● Material to process:
++++++

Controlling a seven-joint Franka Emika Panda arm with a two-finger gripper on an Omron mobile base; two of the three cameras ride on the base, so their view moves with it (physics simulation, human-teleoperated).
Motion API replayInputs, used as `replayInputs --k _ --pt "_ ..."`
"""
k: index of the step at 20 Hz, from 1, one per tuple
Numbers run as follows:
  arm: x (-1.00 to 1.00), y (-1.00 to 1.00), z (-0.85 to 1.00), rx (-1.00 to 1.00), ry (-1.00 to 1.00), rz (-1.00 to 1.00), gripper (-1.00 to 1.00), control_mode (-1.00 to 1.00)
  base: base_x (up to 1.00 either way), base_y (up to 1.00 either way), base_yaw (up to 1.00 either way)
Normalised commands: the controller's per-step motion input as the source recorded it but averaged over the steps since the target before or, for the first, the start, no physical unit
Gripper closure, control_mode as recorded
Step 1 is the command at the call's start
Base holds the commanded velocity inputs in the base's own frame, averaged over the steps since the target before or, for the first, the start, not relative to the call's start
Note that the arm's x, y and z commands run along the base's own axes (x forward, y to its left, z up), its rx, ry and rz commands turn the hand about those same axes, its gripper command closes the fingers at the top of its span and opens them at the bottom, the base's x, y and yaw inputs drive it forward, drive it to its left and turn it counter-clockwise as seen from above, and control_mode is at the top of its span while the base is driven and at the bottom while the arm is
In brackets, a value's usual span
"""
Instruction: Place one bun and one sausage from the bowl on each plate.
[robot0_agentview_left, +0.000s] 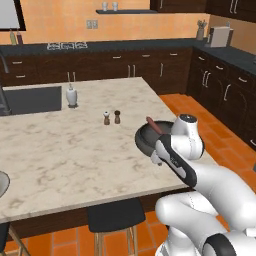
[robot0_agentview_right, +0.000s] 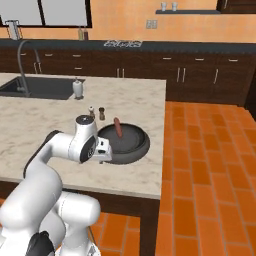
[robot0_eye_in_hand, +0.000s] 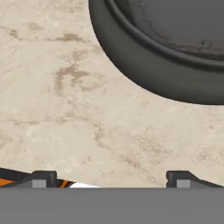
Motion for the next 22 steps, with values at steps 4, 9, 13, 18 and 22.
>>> replayInputs --k 4,9,13,18,22 --pt "0.0 0.0 0.0 0.0 0.0 0.0 -1.0 1.0 0.16 -0.36 0.0" --pt "0.07 -0.15 0.01 0.0 -0.05 0.0 -1.0 -1.0 0.02 -0.06 0.0" --pt "0.2 -0.17 0.18 0.0 -0.26 0.02 -1.0 -1.0 0.0 0.0 0.0" --pt "0.39 -0.16 0.25 0.0 -0.1 0.02 -1.0 -1.0 0.0 0.0 0.0" --pt "0.65 -0.2 0.14 0.0 0.0 0.0 -1.0 -1.0 0.0 0.0 0.0"
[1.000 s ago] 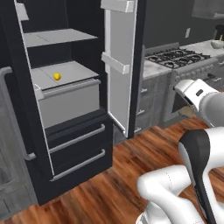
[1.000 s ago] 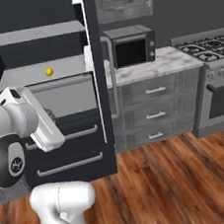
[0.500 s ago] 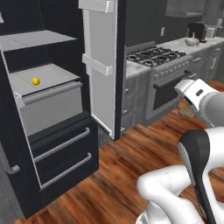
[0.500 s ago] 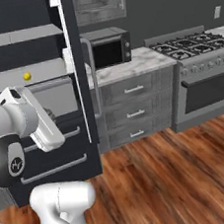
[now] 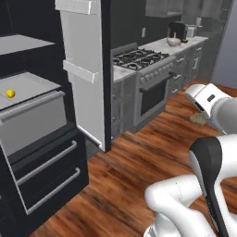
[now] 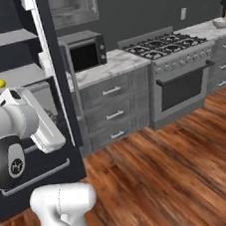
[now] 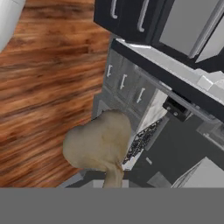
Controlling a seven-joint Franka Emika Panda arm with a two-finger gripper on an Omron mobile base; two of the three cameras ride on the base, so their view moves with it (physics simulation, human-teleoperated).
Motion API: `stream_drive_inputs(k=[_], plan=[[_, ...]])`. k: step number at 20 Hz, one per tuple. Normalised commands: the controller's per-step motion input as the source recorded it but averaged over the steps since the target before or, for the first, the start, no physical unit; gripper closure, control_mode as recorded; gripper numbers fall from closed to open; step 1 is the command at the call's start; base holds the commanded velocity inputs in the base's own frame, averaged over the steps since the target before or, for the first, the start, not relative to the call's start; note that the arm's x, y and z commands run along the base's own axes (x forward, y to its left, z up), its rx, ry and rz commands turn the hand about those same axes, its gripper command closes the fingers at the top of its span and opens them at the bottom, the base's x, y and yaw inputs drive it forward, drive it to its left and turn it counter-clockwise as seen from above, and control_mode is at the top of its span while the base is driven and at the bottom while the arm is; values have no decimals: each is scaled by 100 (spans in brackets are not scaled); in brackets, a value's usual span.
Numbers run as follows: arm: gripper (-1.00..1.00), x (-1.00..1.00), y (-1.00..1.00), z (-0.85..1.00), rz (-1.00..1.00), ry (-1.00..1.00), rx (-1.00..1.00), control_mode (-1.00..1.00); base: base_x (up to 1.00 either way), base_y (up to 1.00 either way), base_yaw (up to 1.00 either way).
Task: Retrieve the bottle and the shaker from the cabinet and place them next to the mixing bowl on the counter. Then add garlic from the fridge to the mixing bowl.
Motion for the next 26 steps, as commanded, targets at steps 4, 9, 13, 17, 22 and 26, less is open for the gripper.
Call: stream_drive_inputs(k=[4,9,13,17,22,26], plan=[[100,0,0,0,0,0,0,100,-1,-19,-32],[100,0,0,0,0,0,0,100,0,-17,-33],[100,0,0,0,0,0,0,100,0,-14,-33],[100,0,0,0,0,0,0,100,0,-8,-31],[100,0,0,0,0,0,0,100,0,-1,-27],[100,0,0,0,0,0,0,100,13,0,-20]])
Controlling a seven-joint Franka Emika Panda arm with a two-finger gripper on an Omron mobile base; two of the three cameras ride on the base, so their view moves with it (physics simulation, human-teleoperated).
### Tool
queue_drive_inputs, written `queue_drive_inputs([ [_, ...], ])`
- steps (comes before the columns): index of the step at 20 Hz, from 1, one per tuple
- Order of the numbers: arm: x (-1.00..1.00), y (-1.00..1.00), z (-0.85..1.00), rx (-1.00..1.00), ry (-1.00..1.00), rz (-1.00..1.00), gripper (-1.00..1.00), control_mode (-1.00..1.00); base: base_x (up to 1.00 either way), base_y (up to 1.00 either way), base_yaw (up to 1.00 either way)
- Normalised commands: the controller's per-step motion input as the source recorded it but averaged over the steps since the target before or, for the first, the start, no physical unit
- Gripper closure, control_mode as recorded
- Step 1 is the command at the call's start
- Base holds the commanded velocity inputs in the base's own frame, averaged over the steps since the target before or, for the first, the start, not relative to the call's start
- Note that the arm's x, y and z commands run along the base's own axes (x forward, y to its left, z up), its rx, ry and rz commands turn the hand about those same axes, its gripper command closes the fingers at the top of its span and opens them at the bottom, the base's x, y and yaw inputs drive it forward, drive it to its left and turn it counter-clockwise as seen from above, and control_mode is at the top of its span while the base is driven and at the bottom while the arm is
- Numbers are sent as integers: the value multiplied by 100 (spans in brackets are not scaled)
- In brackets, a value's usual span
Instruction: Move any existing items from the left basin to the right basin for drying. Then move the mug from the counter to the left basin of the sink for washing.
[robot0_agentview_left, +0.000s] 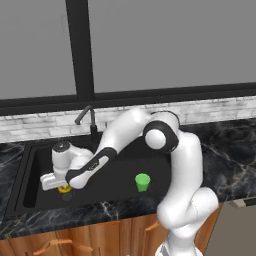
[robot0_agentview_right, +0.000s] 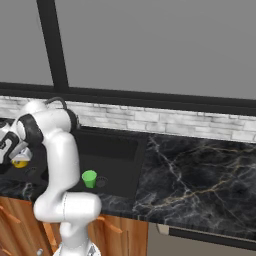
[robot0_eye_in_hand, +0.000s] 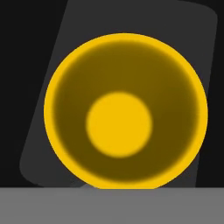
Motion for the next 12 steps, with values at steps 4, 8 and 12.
queue_drive_inputs([
  [4,10,14,-19,0,0,0,100,-100,0,0,0],
  [8,8,1,-23,0,0,0,100,-100,0,0,0],
  [12,11,0,-21,0,1,0,100,-100,0,0,0],
])
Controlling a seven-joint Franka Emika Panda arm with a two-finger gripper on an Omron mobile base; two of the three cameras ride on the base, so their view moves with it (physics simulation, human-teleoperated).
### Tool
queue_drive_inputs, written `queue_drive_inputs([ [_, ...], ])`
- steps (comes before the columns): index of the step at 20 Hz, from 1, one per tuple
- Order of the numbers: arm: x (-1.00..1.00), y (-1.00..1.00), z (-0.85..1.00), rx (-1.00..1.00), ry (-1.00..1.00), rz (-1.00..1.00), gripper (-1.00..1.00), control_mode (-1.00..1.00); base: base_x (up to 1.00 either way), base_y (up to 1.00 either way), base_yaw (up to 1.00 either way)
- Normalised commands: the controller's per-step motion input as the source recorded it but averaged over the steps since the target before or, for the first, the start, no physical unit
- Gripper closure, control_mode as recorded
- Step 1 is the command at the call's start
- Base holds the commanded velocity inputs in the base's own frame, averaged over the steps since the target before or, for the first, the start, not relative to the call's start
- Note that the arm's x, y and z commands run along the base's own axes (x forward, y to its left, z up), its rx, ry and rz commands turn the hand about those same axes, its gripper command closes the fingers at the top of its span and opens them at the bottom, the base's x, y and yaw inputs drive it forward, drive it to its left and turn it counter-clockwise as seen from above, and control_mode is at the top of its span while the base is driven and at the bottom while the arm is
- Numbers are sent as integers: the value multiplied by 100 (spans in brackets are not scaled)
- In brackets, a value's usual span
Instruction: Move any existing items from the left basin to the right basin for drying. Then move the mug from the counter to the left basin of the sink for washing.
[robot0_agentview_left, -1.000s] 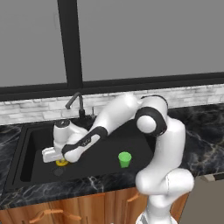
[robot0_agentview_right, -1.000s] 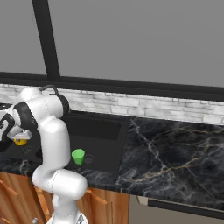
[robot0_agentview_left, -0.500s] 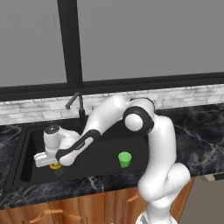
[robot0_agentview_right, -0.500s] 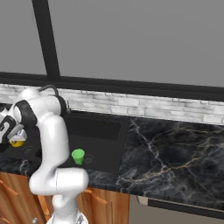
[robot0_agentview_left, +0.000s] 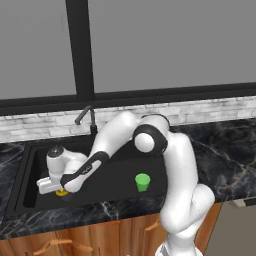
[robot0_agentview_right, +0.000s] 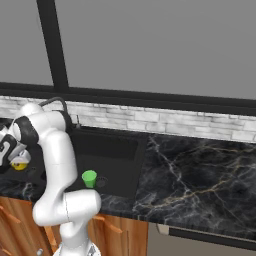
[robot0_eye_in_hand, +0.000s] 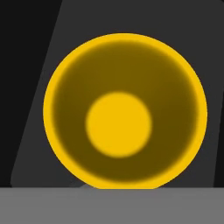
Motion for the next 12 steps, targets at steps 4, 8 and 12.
queue_drive_inputs([
  [4,17,0,-21,0,3,0,100,-100,0,0,0],
  [8,19,0,-21,1,3,0,100,-100,0,0,0],
  [12,20,0,-22,0,3,0,100,-100,0,0,0],
])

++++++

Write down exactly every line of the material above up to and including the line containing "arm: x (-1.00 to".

Controlling a seven-joint Franka Emika Panda arm with a two-finger gripper on an Omron mobile base; two of the three cameras ride on the base, so their view moves with it (physics simulation, human-teleoperated).
Motion API replayInputs, used as `replayInputs --k _ --pt "_ ..."`
"""
k: index of the step at 20 Hz, from 1, one per tuple
Numbers run as follows:
  arm: x (-1.00 to 1.00), y (-1.00 to 1.00), z (-0.85 to 1.00), rx (-1.00 to 1.00), ry (-1.00 to 1.00), rz (-1.00 to 1.00), gripper (-1.00 to 1.00), control_mode (-1.00 to 1.00)

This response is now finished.